The melodramatic black hole of a performance by Gloria Swanson in the lead, and the obvious symbolism of the title, draw you into a speculation on the end of something. But it is important to remember that at the core of this film is also the beginning of something – in fact of what you would normally consider the ‘Golden Age of Hollywood’.

The era of Norma Desmonds’s seclusion after all is the era of Bogart, of Gone with the Wind, of Howard Hawks. This was an era where the script and the dialogue was king, where people went to the movies to hear people talk, and where the dialogue comes so thick and fast that it feels (perhaps rightly) like audiences at this time weighing their ticket price vs the volume of words and making their judgements accordingly. Katherine Hepburn, Cary Grant, Lauren Bacall…all not only great actors but phenomenal when judged on words per minute…

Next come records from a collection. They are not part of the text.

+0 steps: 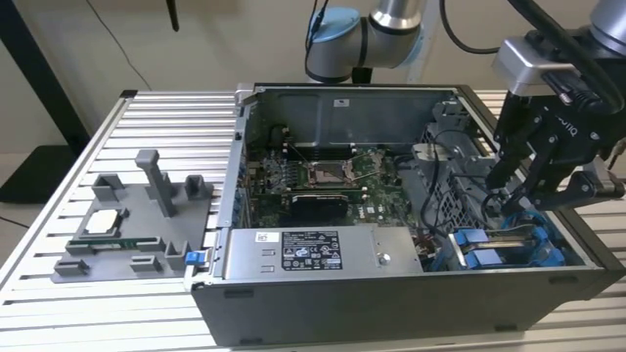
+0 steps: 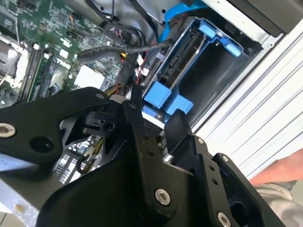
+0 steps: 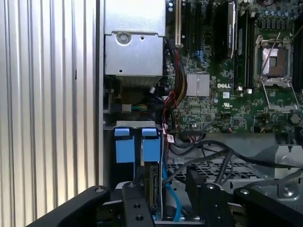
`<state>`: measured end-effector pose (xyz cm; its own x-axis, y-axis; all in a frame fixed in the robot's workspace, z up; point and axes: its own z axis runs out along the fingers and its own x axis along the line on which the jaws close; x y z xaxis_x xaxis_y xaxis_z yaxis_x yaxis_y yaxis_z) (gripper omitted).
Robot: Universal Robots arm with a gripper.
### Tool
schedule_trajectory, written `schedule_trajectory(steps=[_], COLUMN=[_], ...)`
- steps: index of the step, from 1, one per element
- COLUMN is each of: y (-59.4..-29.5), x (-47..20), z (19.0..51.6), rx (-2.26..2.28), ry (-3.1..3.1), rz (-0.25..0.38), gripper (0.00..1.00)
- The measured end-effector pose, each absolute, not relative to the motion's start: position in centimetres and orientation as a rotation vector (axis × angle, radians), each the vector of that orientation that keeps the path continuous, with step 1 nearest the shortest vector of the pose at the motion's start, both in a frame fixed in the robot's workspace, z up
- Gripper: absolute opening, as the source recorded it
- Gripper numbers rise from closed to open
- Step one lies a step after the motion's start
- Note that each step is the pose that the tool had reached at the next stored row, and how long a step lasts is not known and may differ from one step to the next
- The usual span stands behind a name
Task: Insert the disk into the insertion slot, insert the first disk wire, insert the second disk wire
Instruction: 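Insert the first disk wire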
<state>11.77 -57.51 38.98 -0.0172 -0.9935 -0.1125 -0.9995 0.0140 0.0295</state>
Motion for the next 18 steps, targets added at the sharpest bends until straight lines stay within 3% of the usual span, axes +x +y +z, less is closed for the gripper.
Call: schedule_trajectory(steps=[5, 18], y=[-57.3, -55.1], x=[11.7, 11.0], z=[39.0, 38.3], rx=[-2.121, -2.091], ry=[2.148, 2.088], rz=[0.176, 0.051], gripper=[1.00, 1.00])
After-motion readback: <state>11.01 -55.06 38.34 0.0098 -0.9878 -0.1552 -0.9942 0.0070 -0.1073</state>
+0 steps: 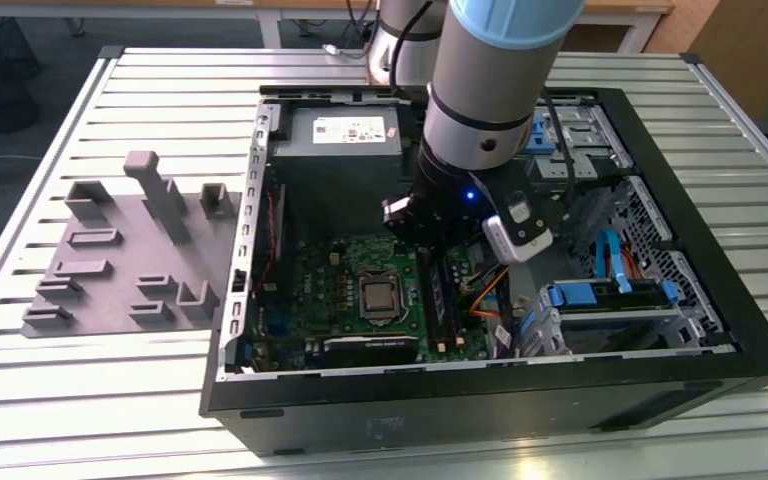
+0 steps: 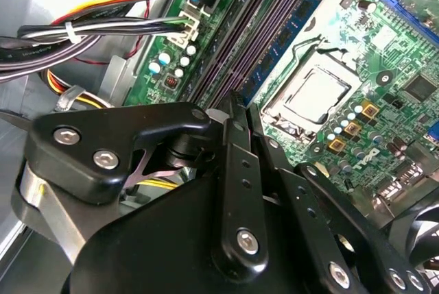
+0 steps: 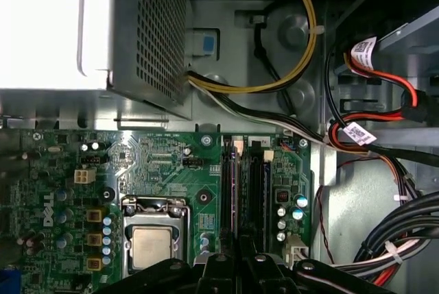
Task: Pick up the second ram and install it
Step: 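Insert the second ram into the second slot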
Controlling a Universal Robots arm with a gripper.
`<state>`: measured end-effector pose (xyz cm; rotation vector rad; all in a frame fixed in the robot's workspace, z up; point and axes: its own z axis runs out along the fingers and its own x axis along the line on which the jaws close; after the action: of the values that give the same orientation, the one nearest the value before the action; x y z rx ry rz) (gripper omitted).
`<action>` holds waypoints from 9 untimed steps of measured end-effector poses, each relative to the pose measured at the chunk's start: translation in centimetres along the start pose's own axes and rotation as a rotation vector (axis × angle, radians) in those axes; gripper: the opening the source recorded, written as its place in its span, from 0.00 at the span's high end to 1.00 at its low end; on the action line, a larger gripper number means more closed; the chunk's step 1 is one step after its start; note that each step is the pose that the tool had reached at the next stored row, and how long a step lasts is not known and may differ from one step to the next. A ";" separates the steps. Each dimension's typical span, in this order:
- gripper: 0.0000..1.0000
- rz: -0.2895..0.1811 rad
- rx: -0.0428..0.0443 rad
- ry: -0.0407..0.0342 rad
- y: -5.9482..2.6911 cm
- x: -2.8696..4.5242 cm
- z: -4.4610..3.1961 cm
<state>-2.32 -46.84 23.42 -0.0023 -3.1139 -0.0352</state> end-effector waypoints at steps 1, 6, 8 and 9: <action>0.86 0.000 0.0001 0.0000 0.00 0.00 0.00; 0.86 0.000 0.0001 0.0000 -0.05 0.00 0.01; 0.86 0.000 0.0001 0.0000 -0.12 -0.01 0.06; 0.86 0.000 0.0003 0.0000 -0.14 -0.01 0.12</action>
<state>-2.31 -46.98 23.30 -0.0021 -3.1139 -0.0346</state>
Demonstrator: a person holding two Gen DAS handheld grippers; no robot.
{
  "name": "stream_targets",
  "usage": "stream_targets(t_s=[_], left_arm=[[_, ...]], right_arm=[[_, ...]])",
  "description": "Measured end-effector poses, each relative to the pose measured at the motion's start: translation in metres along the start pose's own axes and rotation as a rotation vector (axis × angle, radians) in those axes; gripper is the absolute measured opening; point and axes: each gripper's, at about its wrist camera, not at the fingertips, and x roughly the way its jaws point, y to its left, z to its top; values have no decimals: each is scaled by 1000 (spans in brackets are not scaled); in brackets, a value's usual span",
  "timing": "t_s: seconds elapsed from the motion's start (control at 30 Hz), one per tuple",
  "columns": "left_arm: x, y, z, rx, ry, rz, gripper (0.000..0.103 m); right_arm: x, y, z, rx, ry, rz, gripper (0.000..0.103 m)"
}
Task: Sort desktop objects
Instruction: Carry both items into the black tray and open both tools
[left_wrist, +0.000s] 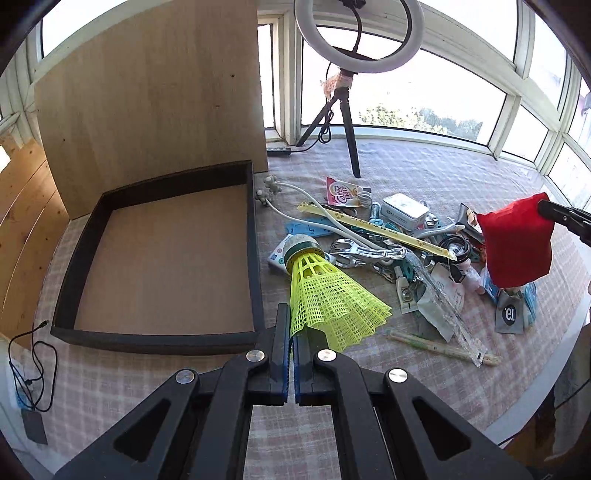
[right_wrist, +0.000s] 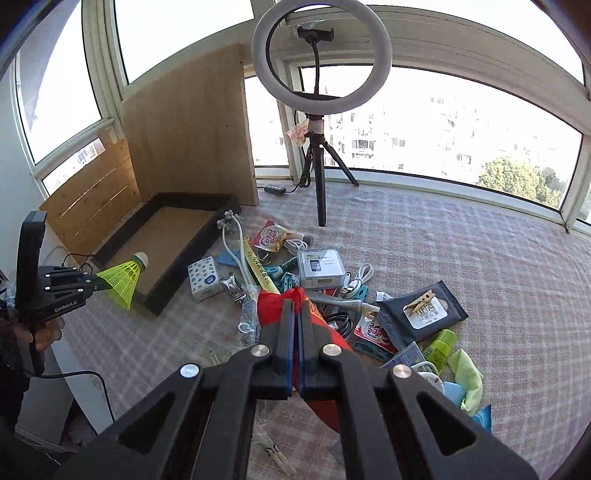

Sunset Boulevard is thick with distaste for the world of words that seemed to have been unleashed by the new age of movies – and by implication, TV too. Its lead, lent almost-sympathy in the dramatic trick of making him narrate from beyond the grave, is profoundly unsympathetic as a word-churning writer. In fact writers across the board seem like a pretty tawdry lot, pumping on second-rate variations on formula, filled with plausible verbiage.

The chattering fast talk of journalists and writers alike is thrown into sharp relief by the Norma Desmond’s dramatic delivery and physical expressiveness. The intense drama of her declarations of affection are played off against the facile verbal fencing of the writer’s love affair. And the most powerful character, Butler/Director Max, is a man of very few words.

It’s also a movie in a grand tradition of pieces in which ‘I love you’ is held cheap. There is only one person who seems to mean it when they say it, if for all the wrong reasons – and that’s Norma Desmond. Particularly when she has it engraved in gold.

What we can feel in this movie is not so much a harking back to the golden days of the silent screen – much as you hanker for them as Buster Keaton flits across the screen – as an underlying unease about the world of chatter, of too many words from too many people signifying too little. And this was in 1950. Project this forward to the modern age of ubiquitous video, and you begin to get a sense of how much psychological pressure and acrobatic effort is placed upon the human mind by this deluge of words.

To end with a huge diversion – this line of thought leads me to reconsider what I consume with my ears, just as I do (sometimes) what I eat. On this subject, a great talk from the ever great TED. Maybe it is worth considering how to ration the chatter that we absorb every day – and to weigh and ration each word as people did when they first saw the Jazz Singer…and consigned Norma Desmond to a slow death of madness.

Fittingly, Sunset Boulevard also has two lines of dialogue, terse and perfect that are amongst the greatest in cinema.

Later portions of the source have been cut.